O miłości (Stendhal, tłum. Żeleński, 1933)/Tom II/Fiasko

Z Wikiźródeł, wolnej biblioteki
<<< Dane tekstu >>>
Autor Stendhal
Tytuł O miłości
Wydawca Bibljoteka Boya
Data wyd. 1933
Druk Drukarnia Zakładów Wydawniczych M. Arct, S.A.
Miejsce wyd. Warszawa
Tłumacz Tadeusz Boy-Żeleński
Tytuł orygin. De l’amour
Źródło Skany na Commons
Inne Cały tom II
Pobierz jako: EPUB  • PDF  • MOBI 
Cały tekst
Pobierz jako: EPUB  • PDF  • MOBI 
Indeks stron


FIASKO

„Całe królestwo miłości pełne jest tragicznych wydarzeń“, powiada pani de Sevigne, opowiadając nieszczęście swego syna ze sławną Champmeslé.
Montaigne[1] wywija się bardzo zręcznie z tak drażliwego przedmiotu.
„..Podejrzewam, iż owe pocieszne urzeczenia, które zdarzają się w świecie tak często że wciąż mówi się jeno o tem, wynikają jedynie z uczucia lęku i obawy; wiem bowiem z doświadczenia, jak ktoś, za kogo mógłbym ręczyć jak za samego siebie i u którego nie można było podejrzewać żadnej przyrodzonej niemocy ani też czarów, jednego razu, słysząc niedawno opowiadanie przyjaciela o osobliwej zemdlałości jakiej był doznał, i znalazłszy się samemu w podobnej okazji, popadł w tę samą niedolę w chwili gdy mu to najmniej było na rękę: tak żywo groza opowieści uderzyła jego wyobraźnię! I, od tego czasu, nieraz był już temu podległy, tak owo szpetne wspomnienie własnej choroby trapiło go i prześladowało. Znalazł lekarstwo przeciw temu urojeniu w innem znowuż urojeniu: mianowicie wyznając głośno tę swoją ułomność i uprzedzając o niej zawczasu, uspokajał w ten sposób własną wyobraźnię, jako że, wobec powiadomienia drugiej strony o własnem cierpieniu, zobowiązanie jego umniejszało się i mniej mu ciążyło.
„Do czego raz się było zdolnym, nie będzie się już nigdy niezdatnym, chyba z prawdziwej niemocy.

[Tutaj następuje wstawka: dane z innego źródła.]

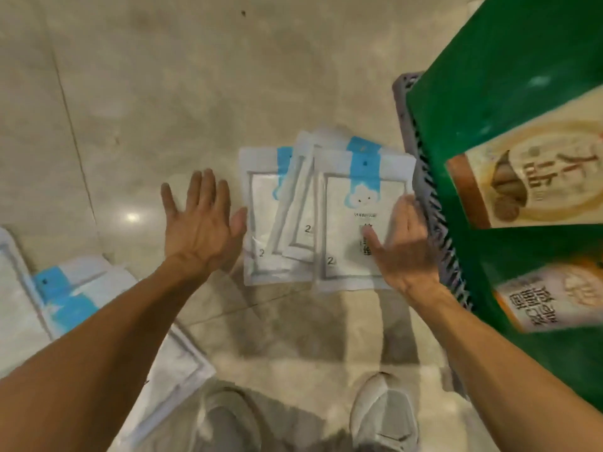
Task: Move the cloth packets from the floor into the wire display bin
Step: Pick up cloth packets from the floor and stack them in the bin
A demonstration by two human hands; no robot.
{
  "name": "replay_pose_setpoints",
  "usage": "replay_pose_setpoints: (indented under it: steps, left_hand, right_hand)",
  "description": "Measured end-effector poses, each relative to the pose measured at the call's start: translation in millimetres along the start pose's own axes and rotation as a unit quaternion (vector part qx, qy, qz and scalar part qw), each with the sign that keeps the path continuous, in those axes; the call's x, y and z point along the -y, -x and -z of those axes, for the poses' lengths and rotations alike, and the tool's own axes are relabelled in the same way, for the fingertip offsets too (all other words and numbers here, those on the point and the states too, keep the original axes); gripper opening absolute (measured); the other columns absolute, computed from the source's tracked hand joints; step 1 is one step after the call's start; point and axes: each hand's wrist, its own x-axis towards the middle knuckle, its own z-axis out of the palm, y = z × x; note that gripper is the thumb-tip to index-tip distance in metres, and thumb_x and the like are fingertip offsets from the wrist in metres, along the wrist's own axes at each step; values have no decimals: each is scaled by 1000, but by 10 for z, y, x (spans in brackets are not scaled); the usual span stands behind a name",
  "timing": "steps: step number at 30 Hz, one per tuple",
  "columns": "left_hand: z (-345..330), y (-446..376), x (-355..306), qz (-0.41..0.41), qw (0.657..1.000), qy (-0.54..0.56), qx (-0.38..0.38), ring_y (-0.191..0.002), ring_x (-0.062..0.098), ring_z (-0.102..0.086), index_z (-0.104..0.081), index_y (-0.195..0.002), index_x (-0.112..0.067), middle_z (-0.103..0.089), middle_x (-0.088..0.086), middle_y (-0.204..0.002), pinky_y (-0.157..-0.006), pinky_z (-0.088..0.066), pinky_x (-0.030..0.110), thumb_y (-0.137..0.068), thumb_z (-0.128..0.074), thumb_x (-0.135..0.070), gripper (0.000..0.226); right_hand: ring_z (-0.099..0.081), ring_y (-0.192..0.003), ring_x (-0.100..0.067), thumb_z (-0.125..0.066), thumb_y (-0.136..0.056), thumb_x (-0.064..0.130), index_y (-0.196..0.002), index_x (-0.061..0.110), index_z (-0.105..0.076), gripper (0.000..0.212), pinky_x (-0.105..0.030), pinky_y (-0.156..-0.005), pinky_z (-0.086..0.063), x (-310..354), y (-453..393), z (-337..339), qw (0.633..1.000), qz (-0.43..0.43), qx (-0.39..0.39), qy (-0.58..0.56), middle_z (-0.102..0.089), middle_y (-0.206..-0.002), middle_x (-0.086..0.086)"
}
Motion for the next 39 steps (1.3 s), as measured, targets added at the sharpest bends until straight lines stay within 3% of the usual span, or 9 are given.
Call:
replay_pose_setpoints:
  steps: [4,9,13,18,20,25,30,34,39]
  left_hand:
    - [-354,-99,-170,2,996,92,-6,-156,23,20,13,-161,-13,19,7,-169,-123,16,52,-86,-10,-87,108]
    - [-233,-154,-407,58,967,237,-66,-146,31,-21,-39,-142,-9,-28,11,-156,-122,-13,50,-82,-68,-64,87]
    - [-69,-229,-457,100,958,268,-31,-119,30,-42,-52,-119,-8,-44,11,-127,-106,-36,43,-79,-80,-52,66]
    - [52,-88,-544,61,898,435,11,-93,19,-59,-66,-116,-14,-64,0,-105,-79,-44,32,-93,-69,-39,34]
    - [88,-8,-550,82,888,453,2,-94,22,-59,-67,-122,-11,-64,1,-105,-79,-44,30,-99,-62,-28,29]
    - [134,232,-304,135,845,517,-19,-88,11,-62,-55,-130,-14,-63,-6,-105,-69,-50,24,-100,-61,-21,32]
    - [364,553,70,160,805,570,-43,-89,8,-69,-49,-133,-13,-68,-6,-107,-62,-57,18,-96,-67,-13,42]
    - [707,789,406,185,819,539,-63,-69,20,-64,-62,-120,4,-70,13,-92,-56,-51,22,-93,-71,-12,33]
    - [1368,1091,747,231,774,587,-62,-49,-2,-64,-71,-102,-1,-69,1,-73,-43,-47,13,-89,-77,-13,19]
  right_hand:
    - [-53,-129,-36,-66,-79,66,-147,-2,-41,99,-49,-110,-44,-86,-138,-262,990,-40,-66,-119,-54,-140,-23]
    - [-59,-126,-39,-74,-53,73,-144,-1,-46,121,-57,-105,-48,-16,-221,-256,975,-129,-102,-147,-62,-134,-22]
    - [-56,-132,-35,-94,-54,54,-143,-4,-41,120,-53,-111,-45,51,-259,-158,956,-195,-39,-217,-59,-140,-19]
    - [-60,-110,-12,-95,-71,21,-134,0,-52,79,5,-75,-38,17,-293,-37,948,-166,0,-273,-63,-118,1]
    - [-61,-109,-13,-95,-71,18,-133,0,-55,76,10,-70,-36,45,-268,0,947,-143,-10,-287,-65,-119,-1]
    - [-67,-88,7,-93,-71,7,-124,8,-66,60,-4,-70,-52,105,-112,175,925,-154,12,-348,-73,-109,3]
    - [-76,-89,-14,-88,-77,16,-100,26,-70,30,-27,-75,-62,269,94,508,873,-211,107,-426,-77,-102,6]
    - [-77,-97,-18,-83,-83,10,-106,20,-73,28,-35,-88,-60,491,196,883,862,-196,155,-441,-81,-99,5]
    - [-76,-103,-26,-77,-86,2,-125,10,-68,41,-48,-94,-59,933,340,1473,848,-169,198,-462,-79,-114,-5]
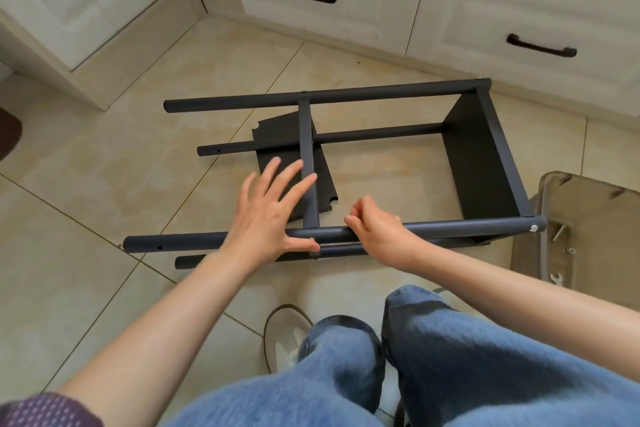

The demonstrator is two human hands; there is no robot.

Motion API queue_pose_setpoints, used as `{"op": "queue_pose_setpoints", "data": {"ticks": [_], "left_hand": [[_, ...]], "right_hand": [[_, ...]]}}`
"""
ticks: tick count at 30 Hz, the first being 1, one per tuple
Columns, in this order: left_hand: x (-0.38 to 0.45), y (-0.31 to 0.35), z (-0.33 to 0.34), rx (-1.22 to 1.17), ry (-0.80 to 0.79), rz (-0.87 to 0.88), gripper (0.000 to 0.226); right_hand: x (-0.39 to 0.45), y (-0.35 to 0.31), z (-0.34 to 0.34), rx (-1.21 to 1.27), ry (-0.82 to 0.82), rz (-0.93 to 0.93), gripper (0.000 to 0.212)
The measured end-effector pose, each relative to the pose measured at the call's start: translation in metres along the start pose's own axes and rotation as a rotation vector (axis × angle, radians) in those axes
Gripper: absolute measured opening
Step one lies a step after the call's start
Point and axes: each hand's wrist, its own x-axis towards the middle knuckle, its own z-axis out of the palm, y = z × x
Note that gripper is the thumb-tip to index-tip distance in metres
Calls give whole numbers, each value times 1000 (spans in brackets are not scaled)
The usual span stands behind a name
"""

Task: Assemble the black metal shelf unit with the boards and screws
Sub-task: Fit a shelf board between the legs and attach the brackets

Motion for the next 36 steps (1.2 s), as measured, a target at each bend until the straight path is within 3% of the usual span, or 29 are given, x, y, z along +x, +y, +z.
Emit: {"op": "queue_pose_setpoints", "data": {"ticks": [3,5,11,16,30,36], "left_hand": [[16,-14,-2,101,-146,205,106],[22,-20,0,128,-187,254,101],[25,-25,10,-102,-182,270,89],[24,-26,13,-280,-141,280,78],[23,-25,20,-441,-111,280,67],[22,-23,19,-451,-108,268,67]], "right_hand": [[0,2,0,1,8,-6,22],[1,3,0,-4,13,6,21],[18,4,-9,-55,-67,11,16],[46,9,-21,-48,-90,-115,5],[103,20,-6,465,-497,-92,9],[109,21,2,527,-603,-78,9]]}}
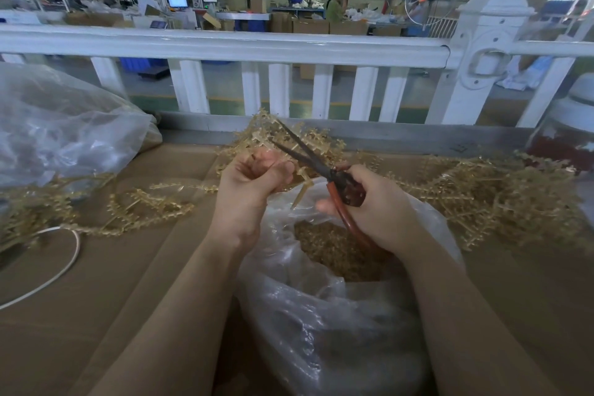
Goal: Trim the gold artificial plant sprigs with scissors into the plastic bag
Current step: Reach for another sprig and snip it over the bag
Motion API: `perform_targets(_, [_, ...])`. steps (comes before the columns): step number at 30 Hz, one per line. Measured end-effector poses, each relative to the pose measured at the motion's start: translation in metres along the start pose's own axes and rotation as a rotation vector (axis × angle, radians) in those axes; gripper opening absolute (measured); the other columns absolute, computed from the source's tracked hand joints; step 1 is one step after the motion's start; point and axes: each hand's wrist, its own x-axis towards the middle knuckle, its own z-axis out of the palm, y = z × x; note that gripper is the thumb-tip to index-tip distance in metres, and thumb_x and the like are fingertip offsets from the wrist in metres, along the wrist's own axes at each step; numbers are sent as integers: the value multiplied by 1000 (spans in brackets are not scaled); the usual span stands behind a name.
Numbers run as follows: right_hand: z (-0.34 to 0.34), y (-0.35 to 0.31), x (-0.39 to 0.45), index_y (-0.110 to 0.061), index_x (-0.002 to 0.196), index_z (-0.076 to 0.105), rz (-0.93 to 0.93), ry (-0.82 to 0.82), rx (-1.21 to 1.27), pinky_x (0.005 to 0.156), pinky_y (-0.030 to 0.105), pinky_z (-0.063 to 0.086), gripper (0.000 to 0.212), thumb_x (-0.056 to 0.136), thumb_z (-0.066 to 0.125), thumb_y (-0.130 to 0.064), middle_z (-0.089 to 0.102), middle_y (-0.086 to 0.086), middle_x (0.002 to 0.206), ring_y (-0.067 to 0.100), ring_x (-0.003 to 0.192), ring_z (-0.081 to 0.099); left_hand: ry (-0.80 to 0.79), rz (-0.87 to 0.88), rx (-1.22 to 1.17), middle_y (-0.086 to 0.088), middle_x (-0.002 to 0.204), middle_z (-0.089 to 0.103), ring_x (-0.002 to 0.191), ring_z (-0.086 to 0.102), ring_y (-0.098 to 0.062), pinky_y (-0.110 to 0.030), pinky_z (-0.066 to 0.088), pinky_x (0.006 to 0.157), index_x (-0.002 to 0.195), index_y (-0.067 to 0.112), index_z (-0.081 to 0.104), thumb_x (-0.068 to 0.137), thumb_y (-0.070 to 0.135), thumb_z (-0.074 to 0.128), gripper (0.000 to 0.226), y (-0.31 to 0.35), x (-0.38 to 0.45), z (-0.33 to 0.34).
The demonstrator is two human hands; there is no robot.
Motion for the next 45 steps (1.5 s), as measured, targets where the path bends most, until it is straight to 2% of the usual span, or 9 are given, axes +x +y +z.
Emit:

To nieszczęście zagraża tylko w takiem przedsięwzięciu, w którem dusza nasza nad miarę przepełniona jest pożądaniem i czcią... Wiem o takim, któremu pomagało nawpół zaspokoić swoje ciało gdzie indziej... Dusza zapaśnika, zmącona rozmaitemi sprzecznemi wzruszeniami, łacno się mąci... Synowa Pytagorasa powiadała, że kobieta, która się kładzie z mężczyzną, powinna, wraz z suknią, odłożyć na tę chwilę i srom, i przywdziać go aż wraz z suknią“.
Kobieta ta miała słuszność co do miłostek, nie miała jej co do miłości.
Pierwszy tryumf — jeśli odłożyć na bok próżność — nie daje bezpośredniej rozkoszy żadnemu mężczyźnie.
1. Chyba że nie miał czasu pożądać tej kobiety i posiadać jej wyobraźnią, to znaczy posiadł ją zaraz w pierwszych chwilach pożądania. Wówczas jest to szczyt rozkoszy fizycznej; dusza tonie jeszcze cała w syceniu się pięknością, nie myśląc o przeszkodach.
2. Albo chodzi o kobietę zupełnie bez znaczenia, np. ładną pokojówkę lub jedną z kobiet których się pożąda jedynie wtedy kiedy się je widzi. Jeśli istnieje w sercu odrobina uczucia, istnieje i odrobina możliwego fiasco.
3. Albo kochanek posiadł swą lubą tak niespodzianie, że nie zostawiła mu czasu na najlżejsze zastanowienie.
4. Albo chodzi o oddaną i bezgraniczną miłość ze strony kobiety, nie odpłacaną w równym stopniu przez mężczyznę.
Im bardziej mężczyzna jest zakochany, tem większy gwałt musi sobie zadać, aby się zbliżyć tak poufale i narazić się na gniew istoty, która, podobna dlań do bóstwa, budzi w nim wraz bezmiar miłości i szacunku.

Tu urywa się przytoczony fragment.